Extract all lines from the data beneath that include the word "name".

EXERCISE INPUT: Begin

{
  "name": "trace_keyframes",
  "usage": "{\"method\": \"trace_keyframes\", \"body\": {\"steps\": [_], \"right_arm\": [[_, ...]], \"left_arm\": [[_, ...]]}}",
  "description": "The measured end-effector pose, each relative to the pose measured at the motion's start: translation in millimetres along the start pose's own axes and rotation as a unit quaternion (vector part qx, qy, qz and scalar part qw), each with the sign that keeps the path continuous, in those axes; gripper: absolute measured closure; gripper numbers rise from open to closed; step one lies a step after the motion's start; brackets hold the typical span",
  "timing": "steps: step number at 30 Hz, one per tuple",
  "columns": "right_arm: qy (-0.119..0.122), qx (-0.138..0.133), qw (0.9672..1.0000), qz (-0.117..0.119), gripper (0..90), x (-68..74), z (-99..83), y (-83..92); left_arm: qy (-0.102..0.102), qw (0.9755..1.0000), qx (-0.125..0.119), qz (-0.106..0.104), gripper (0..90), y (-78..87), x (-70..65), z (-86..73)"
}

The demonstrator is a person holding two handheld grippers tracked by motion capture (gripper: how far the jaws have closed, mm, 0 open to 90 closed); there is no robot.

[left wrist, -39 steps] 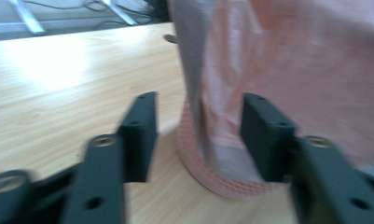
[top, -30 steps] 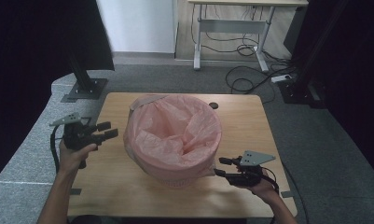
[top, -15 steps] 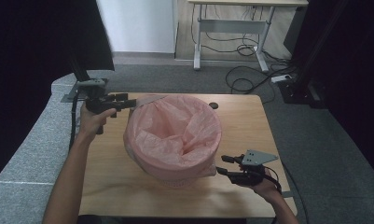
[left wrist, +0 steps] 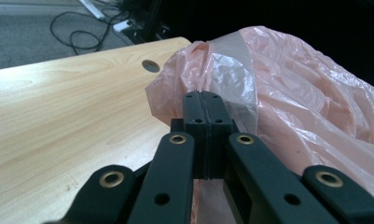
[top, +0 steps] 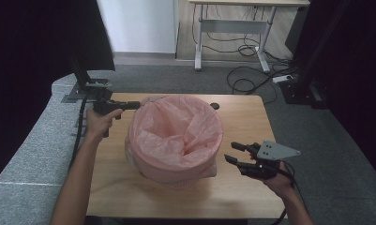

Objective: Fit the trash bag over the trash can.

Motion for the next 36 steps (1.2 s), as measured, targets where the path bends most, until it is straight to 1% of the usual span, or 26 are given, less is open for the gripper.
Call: {"method": "trace_keyframes", "body": {"steps": [2,3,4,6,9,10,11,13,14,15,16,19,20,21,24,26,27,28,30,31,32,33,34,35,36], "right_arm": [[0.007,-0.004,1.0000,-0.003,48.9,-2.5,17.8,2.6],[0.007,-0.004,1.0000,-0.003,48.9,-2.5,17.8,2.6],[0.017,0.001,0.9999,0.001,48.6,-4.3,39.7,-0.5],[0.025,0.007,0.9996,0.011,48.1,-5.3,57.6,-7.2],[0.038,0.030,0.9984,0.029,46.6,-5.2,87.1,-26.2],[0.044,0.038,0.9977,0.037,46.2,-4.3,97.8,-35.0],[0.047,0.044,0.9971,0.041,45.8,-3.4,105.6,-42.3],[0.050,0.056,0.9959,0.050,44.8,-1.8,116.7,-55.4],[0.052,0.062,0.9953,0.053,44.7,-1.0,121.8,-62.4],[0.052,0.062,0.9953,0.053,44.7,-1.0,121.8,-62.4],[0.051,0.077,0.9938,0.062,44.2,0.3,130.3,-77.6],[0.049,0.090,0.9924,0.068,43.8,0.4,138.0,-95.6],[0.048,0.092,0.9921,0.071,43.8,-0.4,140.3,-100.7],[0.045,0.093,0.9920,0.073,43.8,-1.0,142.0,-104.1],[0.031,0.101,0.9907,0.085,43.2,-4.2,147.6,-116.1],[0.024,0.113,0.9893,0.090,42.3,-6.2,149.8,-125.4],[0.024,0.113,0.9893,0.090,42.3,-6.2,149.8,-125.4],[0.018,0.122,0.9876,0.097,41.2,-7.1,150.6,-133.8],[0.014,0.132,0.9858,0.103,40.0,-6.2,150.4,-141.6],[0.014,0.132,0.9858,0.103,40.0,-6.2,150.4,-141.6],[0.015,0.146,0.9823,0.117,38.4,-1.7,149.6,-151.5],[0.015,0.146,0.9823,0.117,38.4,-1.7,149.6,-151.5],[0.016,0.150,0.9811,0.121,37.9,0.5,149.4,-154.6],[0.022,0.162,0.9773,0.134,36.3,7.5,148.1,-164.1],[0.024,0.170,0.9755,0.138,35.7,9.7,147.1,-167.2]], "left_arm": [[0.001,1.0000,-0.002,0.009,89.7,-0.8,-0.1,-0.5],[0.001,1.0000,-0.002,0.009,89.7,-0.8,-0.1,-0.5],[-0.005,0.9998,0.004,0.018,89.7,-3.6,-1.1,-1.6],[-0.006,0.9995,0.007,0.029,89.7,-5.5,-2.0,-2.8],[-0.009,0.9994,0.011,0.032,89.6,-7.2,-3.0,-4.2],[-0.019,0.9984,0.022,0.049,89.6,-10.4,-4.6,-5.9],[-0.022,0.9979,0.030,0.053,89.6,-12.5,-5.2,-6.9],[-0.031,0.9965,0.046,0.063,89.6,-17.6,-6.3,-9.4],[-0.033,0.9963,0.048,0.063,89.5,-19.4,-6.8,-10.4],[-0.033,0.9963,0.048,0.063,89.5,-19.4,-6.8,-10.4],[-0.036,0.9959,0.052,0.065,89.3,-21.8,-8.0,-12.1],[-0.037,0.9956,0.052,0.068,87.5,-22.1,-8.7,-13.8],[-0.032,0.9951,0.050,0.078,85.5,-19.3,-7.7,-15.5],[-0.032,0.9950,0.045,0.083,83.8,-16.1,-7.0,-16.8],[-0.027,0.9949,0.026,0.094,74.5,-2.5,-4.6,-20.9],[-0.026,0.9948,0.017,0.097,69.7,6.3,-3.6,-24.1],[-0.026,0.9948,0.017,0.097,67.9,6.3,-3.6,-24.1],[-0.027,0.9940,0.012,0.106,65.3,13.8,-3.5,-27.3],[-0.027,0.9940,0.007,0.106,62.6,19.4,-4.5,-30.5],[-0.027,0.9940,0.007,0.106,61.6,19.4,-4.5,-30.5],[-0.030,0.9936,0.002,0.109,59.7,23.9,-6.4,-33.3],[-0.030,0.9936,0.002,0.109,58.4,23.9,-6.4,-33.3],[-0.032,0.9935,-0.001,0.109,58.4,26.5,-7.9,-34.9],[-0.035,0.9934,-0.004,0.109,55.2,28.4,-9.3,-36.4],[-0.039,0.9932,-0.004,0.110,54.2,29.4,-10.0,-37.1]]}}
Point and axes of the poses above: each handheld gripper's, and its own axes: y roughly backward along the jaws, z roughly out of its top, x roughly to its left, the point moved 3 cm from there along -y, roughly forward along the jaws, and after that the axes turned 7 degrees about x, right-handed, at the moved point
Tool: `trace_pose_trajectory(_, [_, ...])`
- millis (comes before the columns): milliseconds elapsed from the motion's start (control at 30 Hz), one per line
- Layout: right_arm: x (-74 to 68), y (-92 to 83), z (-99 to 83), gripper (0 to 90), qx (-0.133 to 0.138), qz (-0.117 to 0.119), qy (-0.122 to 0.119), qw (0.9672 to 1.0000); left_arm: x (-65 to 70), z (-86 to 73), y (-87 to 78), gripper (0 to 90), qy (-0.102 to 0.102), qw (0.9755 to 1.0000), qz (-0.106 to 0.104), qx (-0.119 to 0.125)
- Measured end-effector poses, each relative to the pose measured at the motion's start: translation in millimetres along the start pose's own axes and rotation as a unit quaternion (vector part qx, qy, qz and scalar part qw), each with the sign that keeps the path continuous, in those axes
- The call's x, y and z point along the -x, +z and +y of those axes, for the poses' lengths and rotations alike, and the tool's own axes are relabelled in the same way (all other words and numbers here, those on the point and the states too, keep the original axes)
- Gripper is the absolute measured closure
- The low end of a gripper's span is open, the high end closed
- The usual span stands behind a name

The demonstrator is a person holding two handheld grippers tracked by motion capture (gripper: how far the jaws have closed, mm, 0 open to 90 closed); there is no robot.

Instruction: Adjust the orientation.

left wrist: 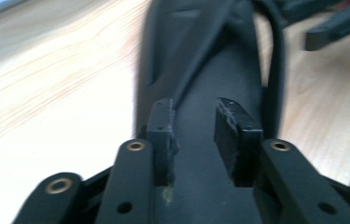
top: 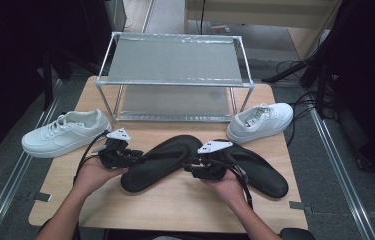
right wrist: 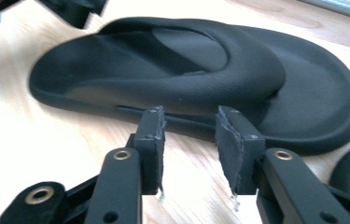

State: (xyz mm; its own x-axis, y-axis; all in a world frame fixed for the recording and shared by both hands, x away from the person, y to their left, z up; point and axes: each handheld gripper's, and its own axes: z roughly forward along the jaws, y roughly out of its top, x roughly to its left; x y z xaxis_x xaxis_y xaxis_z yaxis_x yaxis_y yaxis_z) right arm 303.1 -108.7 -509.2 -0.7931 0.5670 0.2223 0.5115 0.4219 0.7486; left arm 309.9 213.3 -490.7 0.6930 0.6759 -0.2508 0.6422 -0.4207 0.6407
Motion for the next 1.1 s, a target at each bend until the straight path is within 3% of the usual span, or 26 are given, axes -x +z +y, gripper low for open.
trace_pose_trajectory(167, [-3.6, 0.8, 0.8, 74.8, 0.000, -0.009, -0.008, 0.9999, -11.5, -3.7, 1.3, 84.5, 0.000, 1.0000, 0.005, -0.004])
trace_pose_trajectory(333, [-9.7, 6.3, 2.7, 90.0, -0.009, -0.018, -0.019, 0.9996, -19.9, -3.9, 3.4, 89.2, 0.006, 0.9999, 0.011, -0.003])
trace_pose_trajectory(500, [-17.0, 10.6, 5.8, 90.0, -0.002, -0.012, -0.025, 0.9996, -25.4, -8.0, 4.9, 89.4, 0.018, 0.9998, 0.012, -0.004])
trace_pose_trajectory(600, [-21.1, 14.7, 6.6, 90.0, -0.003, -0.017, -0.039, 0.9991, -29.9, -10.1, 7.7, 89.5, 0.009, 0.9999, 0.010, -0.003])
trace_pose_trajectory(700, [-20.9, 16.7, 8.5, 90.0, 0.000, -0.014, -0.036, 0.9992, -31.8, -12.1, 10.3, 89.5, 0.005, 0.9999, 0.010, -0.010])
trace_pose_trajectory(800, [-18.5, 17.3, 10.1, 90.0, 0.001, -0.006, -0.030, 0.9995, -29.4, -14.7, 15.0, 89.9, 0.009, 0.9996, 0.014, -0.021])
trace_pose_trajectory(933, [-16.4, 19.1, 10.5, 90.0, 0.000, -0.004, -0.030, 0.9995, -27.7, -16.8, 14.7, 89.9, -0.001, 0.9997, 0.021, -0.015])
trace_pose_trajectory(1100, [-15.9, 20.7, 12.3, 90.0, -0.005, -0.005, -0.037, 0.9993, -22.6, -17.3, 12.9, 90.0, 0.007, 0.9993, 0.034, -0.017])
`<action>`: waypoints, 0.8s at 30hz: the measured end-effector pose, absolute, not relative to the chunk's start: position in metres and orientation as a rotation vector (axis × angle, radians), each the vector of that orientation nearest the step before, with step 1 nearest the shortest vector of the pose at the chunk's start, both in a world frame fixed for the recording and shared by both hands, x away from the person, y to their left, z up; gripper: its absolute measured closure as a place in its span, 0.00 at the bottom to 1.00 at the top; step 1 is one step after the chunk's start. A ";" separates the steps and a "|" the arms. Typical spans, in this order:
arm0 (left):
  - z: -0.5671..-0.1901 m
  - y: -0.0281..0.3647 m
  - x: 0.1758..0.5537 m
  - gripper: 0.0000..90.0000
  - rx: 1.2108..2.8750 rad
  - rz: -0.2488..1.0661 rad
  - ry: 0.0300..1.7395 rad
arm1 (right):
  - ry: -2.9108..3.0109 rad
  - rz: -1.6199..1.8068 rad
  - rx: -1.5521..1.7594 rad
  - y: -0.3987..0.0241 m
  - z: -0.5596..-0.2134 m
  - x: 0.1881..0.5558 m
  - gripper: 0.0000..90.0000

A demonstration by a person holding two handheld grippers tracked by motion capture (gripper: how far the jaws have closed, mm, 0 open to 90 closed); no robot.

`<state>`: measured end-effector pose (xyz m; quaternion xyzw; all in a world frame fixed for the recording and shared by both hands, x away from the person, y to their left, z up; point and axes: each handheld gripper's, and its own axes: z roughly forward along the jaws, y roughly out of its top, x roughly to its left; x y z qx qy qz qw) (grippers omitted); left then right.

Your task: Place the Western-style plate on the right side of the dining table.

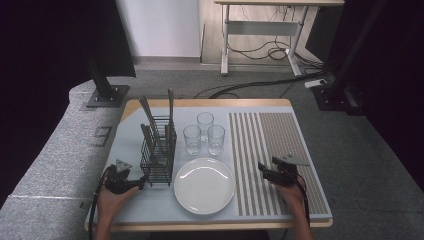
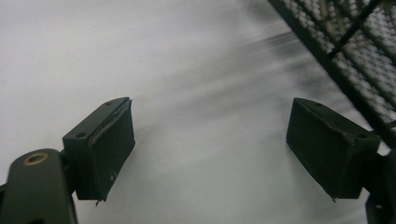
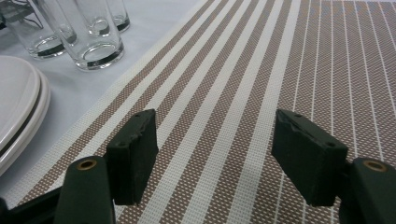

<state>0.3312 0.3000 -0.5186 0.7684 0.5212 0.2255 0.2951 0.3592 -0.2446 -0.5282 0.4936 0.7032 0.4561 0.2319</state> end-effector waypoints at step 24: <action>-0.513 0.302 0.304 0.22 1.986 0.506 1.417 | 1.911 1.368 1.346 -0.252 -0.529 0.357 0.34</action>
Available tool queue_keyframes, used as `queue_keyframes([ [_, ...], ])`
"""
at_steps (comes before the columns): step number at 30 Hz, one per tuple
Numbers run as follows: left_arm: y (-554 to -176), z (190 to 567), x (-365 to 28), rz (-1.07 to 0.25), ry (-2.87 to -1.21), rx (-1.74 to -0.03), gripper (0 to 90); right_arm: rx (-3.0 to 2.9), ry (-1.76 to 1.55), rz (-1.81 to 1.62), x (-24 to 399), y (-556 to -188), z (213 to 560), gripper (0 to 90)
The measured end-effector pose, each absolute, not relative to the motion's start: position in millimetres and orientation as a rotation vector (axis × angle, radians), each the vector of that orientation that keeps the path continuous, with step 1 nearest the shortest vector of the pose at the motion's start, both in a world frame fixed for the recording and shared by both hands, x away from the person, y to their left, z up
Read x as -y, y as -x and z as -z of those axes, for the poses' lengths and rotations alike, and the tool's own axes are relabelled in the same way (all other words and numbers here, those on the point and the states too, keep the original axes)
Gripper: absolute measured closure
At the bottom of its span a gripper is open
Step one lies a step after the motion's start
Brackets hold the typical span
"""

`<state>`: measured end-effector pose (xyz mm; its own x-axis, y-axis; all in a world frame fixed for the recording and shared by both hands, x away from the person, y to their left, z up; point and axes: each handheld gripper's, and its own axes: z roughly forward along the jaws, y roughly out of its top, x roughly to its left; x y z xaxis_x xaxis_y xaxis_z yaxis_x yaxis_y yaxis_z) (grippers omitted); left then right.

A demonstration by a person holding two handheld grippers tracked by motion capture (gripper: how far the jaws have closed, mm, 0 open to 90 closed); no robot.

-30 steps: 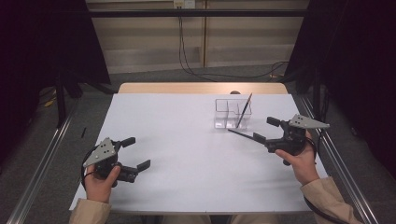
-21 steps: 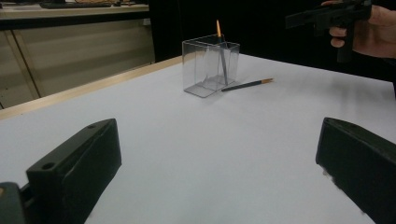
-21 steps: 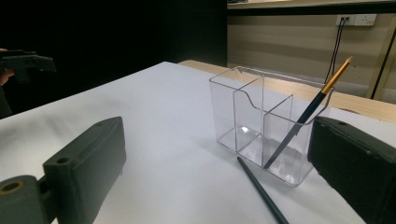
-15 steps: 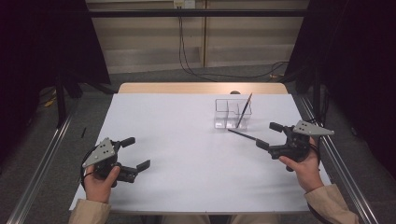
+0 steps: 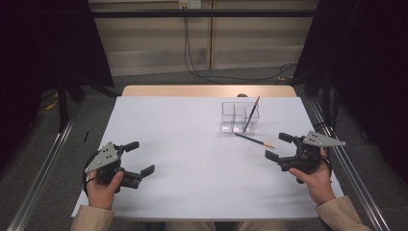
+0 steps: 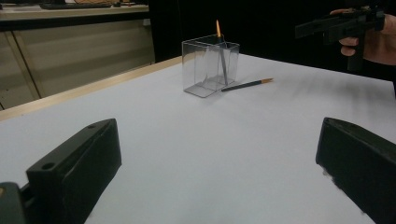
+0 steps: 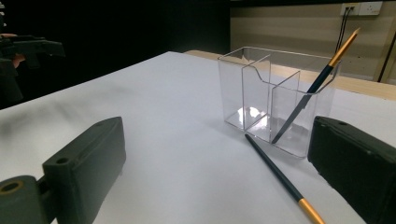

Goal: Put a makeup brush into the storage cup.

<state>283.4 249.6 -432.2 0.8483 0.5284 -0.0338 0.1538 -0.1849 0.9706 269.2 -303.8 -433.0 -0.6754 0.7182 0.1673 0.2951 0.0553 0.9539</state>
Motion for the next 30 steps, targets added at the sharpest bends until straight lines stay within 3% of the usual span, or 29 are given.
queue_keyframes([
  [30, -281.1, 432.0, -251.7, -0.377, -1.751, -0.530, 0.0, -2.023, -1.016, -1.626, 303.5, -271.0, 437.9, 3.6],
])
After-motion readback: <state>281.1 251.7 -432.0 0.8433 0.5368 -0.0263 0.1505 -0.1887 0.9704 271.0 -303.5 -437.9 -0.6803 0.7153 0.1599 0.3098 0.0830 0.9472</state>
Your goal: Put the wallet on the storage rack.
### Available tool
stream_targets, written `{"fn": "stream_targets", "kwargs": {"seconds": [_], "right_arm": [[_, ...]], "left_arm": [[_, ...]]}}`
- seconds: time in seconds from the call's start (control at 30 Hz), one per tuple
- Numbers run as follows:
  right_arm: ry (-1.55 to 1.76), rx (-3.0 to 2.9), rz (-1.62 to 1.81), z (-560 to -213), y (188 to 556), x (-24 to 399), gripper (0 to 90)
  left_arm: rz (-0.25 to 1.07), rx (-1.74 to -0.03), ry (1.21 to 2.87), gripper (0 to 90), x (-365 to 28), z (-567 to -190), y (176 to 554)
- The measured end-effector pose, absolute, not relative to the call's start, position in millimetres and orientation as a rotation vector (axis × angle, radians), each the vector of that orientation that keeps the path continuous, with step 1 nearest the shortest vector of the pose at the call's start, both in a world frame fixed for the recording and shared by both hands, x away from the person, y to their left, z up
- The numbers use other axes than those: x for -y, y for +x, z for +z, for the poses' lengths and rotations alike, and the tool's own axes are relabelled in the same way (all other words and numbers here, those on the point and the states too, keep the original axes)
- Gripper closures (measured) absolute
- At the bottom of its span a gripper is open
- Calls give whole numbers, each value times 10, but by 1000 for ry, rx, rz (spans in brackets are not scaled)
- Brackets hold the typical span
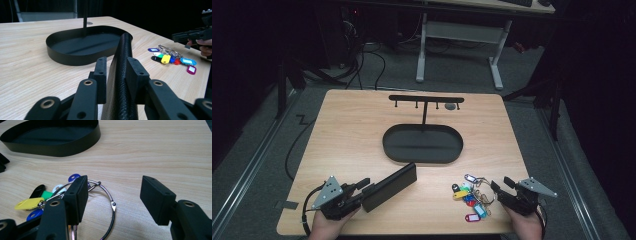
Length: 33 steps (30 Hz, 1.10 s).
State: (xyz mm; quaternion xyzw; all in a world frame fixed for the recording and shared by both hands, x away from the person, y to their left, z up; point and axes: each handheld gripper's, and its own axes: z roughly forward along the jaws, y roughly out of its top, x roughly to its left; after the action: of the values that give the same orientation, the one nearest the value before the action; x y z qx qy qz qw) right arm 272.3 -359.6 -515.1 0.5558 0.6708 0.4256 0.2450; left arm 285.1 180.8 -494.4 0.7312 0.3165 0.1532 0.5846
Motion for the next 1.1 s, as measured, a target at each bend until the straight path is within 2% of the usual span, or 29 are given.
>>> {"fn": "stream_targets", "kwargs": {"seconds": [0.23, 0.4, 0.57, 0.73, 1.1], "right_arm": [[1518, -1830, 1163, -5150, 2723, 3595, 399], [1519, -1830, 1162, -5152, 2724, 3597, 399], [1517, -1832, 1163, -5156, 2731, 3595, 399], [1509, -1833, 1173, -5148, 2737, 3592, 398], [1496, -1840, 1165, -5157, 2779, 3581, 398]], "left_arm": [[357, -723, 1708, 678, -1789, -4932, 2840], [356, -700, 1736, 552, -1761, -4937, 2836], [432, -682, 1815, 445, -1703, -4990, 2816], [428, -686, 1862, 453, -1709, -5044, 2804], [408, -656, 1881, 637, -1770, -5100, 2785]]}}
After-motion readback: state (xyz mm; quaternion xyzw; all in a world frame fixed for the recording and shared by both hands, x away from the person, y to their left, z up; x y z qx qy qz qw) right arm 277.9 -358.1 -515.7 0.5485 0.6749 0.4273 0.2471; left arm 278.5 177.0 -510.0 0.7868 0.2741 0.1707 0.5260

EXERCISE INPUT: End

EXERCISE SOLUTION:
  "name": "trace_keyframes",
- The usual span stands behind a name

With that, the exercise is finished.